TASK STATEMENT
Scan the lines below and report each one containing "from" by copying it.

================================

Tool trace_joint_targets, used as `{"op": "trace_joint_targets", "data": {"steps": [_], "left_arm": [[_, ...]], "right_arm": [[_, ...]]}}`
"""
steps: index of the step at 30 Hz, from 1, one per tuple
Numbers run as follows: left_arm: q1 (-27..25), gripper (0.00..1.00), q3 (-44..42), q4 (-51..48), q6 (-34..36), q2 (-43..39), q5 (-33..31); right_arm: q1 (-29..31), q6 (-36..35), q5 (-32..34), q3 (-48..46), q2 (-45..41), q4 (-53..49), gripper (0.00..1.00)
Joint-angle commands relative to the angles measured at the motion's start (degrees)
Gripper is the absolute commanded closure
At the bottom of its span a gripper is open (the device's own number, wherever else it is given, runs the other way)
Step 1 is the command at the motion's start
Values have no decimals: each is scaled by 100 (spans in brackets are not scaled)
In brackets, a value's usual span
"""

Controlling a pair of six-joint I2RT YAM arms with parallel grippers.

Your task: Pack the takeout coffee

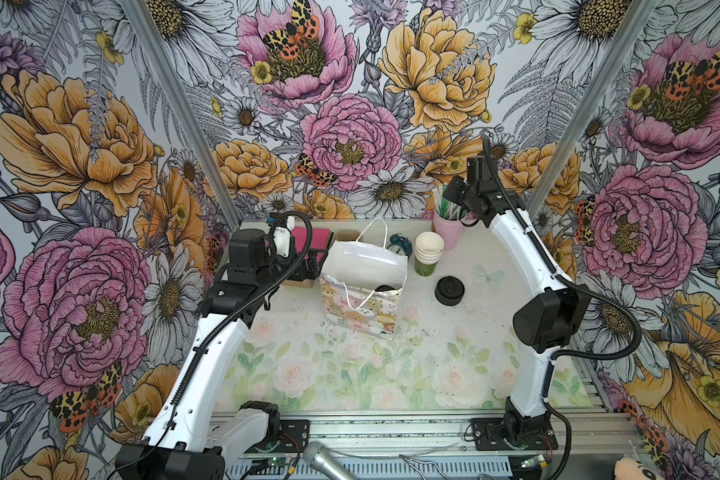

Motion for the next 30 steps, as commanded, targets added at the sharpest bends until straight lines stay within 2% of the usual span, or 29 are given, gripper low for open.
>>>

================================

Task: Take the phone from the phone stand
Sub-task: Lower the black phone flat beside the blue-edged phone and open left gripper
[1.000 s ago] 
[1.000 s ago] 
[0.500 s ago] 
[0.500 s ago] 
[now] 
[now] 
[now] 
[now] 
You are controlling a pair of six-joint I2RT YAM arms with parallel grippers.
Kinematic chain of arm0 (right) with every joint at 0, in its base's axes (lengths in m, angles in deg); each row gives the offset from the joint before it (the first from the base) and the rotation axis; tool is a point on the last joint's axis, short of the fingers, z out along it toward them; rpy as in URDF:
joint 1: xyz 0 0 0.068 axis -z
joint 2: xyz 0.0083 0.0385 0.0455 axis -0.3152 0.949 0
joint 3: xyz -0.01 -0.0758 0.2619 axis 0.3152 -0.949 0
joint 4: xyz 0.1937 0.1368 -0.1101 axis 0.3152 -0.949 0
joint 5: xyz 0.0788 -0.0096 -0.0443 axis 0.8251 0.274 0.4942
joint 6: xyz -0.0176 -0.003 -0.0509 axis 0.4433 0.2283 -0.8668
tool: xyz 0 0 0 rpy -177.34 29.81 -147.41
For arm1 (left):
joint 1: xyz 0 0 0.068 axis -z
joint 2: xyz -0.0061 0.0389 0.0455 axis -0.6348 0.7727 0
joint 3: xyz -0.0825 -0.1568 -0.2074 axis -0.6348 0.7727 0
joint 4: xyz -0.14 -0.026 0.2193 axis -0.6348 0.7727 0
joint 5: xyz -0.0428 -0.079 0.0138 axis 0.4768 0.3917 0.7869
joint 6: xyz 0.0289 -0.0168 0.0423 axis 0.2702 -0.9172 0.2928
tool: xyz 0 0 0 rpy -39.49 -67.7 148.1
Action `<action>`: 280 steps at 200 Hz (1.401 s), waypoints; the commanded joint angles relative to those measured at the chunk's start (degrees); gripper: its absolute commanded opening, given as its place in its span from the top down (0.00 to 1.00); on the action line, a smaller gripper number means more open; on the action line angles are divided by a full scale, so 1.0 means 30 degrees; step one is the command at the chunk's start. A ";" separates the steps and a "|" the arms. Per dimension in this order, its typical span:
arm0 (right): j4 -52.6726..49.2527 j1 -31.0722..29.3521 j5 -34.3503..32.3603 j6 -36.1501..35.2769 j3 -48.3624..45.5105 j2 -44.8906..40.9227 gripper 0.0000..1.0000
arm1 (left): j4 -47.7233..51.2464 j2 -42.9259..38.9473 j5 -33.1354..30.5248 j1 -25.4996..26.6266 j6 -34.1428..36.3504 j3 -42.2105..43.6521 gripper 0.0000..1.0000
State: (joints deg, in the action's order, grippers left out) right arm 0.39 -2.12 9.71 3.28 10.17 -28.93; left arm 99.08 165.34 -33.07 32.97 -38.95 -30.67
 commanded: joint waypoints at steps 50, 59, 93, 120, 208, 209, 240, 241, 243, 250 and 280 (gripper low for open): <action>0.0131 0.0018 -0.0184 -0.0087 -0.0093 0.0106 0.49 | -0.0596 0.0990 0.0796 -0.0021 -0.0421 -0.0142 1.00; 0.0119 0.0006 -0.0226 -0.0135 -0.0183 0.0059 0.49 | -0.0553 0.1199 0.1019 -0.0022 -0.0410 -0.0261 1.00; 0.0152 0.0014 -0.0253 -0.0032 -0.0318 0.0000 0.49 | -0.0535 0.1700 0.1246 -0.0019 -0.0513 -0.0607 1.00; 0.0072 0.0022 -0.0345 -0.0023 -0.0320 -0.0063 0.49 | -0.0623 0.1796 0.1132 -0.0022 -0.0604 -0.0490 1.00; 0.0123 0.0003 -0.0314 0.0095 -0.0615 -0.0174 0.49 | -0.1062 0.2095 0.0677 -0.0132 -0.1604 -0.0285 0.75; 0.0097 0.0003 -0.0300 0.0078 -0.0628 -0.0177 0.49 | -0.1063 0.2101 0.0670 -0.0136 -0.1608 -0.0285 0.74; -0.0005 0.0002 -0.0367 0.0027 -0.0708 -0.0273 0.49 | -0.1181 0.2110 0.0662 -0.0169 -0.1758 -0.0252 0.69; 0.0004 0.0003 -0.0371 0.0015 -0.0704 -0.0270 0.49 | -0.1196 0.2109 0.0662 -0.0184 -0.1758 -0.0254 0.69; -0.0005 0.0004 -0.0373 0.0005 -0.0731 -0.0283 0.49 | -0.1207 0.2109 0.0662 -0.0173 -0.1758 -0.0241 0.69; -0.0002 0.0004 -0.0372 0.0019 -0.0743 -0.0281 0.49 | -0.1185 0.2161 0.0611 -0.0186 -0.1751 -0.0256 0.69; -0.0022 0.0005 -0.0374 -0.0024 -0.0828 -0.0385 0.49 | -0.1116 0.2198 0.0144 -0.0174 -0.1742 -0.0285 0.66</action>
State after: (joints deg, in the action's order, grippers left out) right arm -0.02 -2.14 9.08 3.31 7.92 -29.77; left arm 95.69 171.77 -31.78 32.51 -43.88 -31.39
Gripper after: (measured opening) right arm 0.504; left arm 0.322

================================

RESULT BELOW
steps: index of the step at 30 Hz, from 1, one per tuple
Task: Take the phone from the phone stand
Kinematic chain of arm0 (right) with every joint at 0, in its base's axes (lengths in m, angles in deg); each row gives the offset from the joint before it (the first from the base) and the rotation axis; tool is a point on the last joint's axis, short of the fingers, z out along it toward them; rpy as in URDF:
Action `<action>`: 280 steps at 200 Hz (1.401 s), waypoints; the commanded joint angles relative to those measured at the chunk's start (degrees); gripper: its absolute commanded opening, given as its place in its span from the top down (0.00 to 1.00); on the action line, a smaller gripper number means more open; on the action line angles are divided by a full scale, so 1.0 means 30 degrees; step one is the command at the chunk's start. A ";" separates the steps and a "|" the arms. Per dimension in this order, its typical span:

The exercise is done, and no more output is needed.